For every record below, write out an exact copy.

[Data extracts]

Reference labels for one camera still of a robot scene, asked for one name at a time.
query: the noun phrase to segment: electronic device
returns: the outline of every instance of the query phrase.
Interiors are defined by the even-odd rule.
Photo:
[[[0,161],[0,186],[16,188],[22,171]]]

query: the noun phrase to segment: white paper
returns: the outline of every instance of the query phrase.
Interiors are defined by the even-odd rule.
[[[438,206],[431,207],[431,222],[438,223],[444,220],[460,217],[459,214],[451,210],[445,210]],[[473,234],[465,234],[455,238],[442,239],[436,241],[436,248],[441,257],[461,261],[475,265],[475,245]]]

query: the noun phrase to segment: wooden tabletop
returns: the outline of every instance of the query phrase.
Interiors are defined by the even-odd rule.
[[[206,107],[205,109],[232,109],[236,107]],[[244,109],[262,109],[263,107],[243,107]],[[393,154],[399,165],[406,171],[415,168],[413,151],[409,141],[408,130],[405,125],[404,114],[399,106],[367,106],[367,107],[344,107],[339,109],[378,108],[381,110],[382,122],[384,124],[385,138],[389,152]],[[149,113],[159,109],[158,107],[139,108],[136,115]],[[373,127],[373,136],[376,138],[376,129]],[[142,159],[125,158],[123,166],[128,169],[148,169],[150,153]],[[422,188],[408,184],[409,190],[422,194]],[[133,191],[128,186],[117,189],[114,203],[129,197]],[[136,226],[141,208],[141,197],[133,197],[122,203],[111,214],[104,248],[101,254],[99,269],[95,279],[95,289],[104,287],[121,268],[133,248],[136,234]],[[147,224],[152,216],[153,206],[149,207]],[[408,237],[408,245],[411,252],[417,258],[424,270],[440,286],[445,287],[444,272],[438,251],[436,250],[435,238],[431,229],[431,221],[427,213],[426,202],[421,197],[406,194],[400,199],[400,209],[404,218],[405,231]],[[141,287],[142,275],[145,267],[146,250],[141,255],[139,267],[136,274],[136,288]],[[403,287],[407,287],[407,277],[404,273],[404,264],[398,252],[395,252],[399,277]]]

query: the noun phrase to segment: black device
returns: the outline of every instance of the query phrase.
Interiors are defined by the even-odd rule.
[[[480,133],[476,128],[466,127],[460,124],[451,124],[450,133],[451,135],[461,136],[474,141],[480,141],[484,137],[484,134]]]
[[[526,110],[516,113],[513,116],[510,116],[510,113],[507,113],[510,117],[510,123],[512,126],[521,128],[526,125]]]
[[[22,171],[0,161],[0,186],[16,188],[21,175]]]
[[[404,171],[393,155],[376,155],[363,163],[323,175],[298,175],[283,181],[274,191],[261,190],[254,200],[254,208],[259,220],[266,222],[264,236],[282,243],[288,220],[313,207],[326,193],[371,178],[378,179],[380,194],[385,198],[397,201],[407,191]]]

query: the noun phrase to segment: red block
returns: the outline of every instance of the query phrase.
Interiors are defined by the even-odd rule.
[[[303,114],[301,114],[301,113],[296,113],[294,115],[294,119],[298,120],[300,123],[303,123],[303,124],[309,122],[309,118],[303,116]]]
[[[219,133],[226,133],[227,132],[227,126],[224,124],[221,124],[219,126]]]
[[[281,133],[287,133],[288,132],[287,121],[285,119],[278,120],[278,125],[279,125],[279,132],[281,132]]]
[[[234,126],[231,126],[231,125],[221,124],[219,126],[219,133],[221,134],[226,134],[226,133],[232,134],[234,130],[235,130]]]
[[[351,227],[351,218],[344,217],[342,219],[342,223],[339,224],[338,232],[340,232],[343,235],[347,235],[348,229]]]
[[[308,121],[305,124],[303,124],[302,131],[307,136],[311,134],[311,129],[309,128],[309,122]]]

[/Data extracts]

### Written reply
Reference labels for one camera still of a robot scene, asked for one name at a time.
query: the noun phrase to segment: electronic device
returns: the outline of every instance of the query phrase.
Interiors are defined by the even-odd rule.
Photo:
[[[0,161],[0,186],[16,188],[22,171]]]

query: the noun phrase to segment: white paper
returns: the outline of every instance of the query phrase.
Interiors are defined by the even-odd rule.
[[[438,206],[431,207],[431,222],[438,223],[444,220],[460,217],[459,214],[451,210],[445,210]],[[473,234],[465,234],[455,238],[442,239],[436,241],[436,248],[441,257],[461,261],[475,265],[475,245]]]

query: the noun phrase to segment: wooden tabletop
returns: the outline of every instance of the query phrase.
Interiors are defined by the even-odd rule.
[[[206,107],[205,109],[232,109],[236,107]],[[244,109],[262,109],[263,107],[243,107]],[[393,154],[399,165],[406,171],[415,168],[413,151],[409,141],[408,130],[405,125],[404,114],[399,106],[367,106],[367,107],[344,107],[339,109],[378,108],[381,110],[382,122],[384,124],[385,138],[389,152]],[[149,113],[159,109],[158,107],[139,108],[136,115]],[[373,127],[373,136],[376,138],[376,129]],[[142,159],[125,158],[123,166],[128,169],[148,169],[150,153]],[[422,188],[408,184],[409,190],[422,194]],[[133,191],[128,186],[117,189],[114,203],[129,197]],[[136,226],[141,208],[141,197],[133,197],[122,203],[111,214],[104,248],[101,254],[99,269],[95,279],[95,289],[104,287],[121,268],[133,248],[136,234]],[[147,224],[152,216],[153,206],[149,207]],[[408,237],[408,245],[411,252],[417,258],[424,270],[440,286],[445,287],[444,272],[438,251],[436,250],[435,238],[431,229],[431,221],[427,213],[426,202],[421,197],[406,194],[400,199],[400,209],[404,218],[405,231]],[[141,287],[142,275],[145,267],[146,250],[141,255],[139,267],[136,274],[136,288]],[[403,287],[407,287],[407,277],[404,273],[404,264],[398,252],[395,252],[399,277]]]

query: the noun phrase to segment: black device
returns: the outline of every instance of the query phrase.
Interiors are defined by the even-odd rule.
[[[480,133],[476,128],[466,127],[460,124],[451,124],[450,133],[451,135],[461,136],[474,141],[480,141],[484,137],[484,134]]]
[[[526,110],[516,113],[513,116],[510,116],[510,113],[507,113],[510,117],[510,123],[512,126],[521,128],[526,125]]]
[[[22,171],[0,161],[0,186],[16,188],[21,175]]]
[[[404,171],[393,155],[376,155],[363,163],[323,175],[298,175],[283,181],[274,191],[261,190],[254,200],[254,208],[259,220],[266,222],[264,236],[282,243],[288,220],[313,207],[326,193],[371,178],[378,179],[380,194],[385,198],[397,201],[407,191]]]

query: the noun phrase to segment: red block
returns: the outline of every instance of the query phrase.
Interiors are defined by the even-odd rule.
[[[303,114],[301,114],[301,113],[296,113],[294,115],[294,119],[298,120],[300,123],[303,123],[303,124],[309,122],[309,118],[303,116]]]
[[[219,133],[226,133],[227,132],[227,126],[224,124],[221,124],[219,126]]]
[[[281,133],[287,133],[288,132],[287,121],[285,119],[278,120],[278,125],[279,125],[279,132],[281,132]]]
[[[234,126],[231,126],[231,125],[221,124],[219,126],[219,133],[221,134],[226,134],[226,133],[232,134],[234,130],[235,130]]]
[[[351,227],[351,218],[344,217],[342,219],[342,223],[339,224],[338,232],[340,232],[343,235],[347,235],[348,229]]]
[[[308,121],[305,124],[303,124],[302,131],[307,136],[311,134],[311,129],[309,128],[309,122]]]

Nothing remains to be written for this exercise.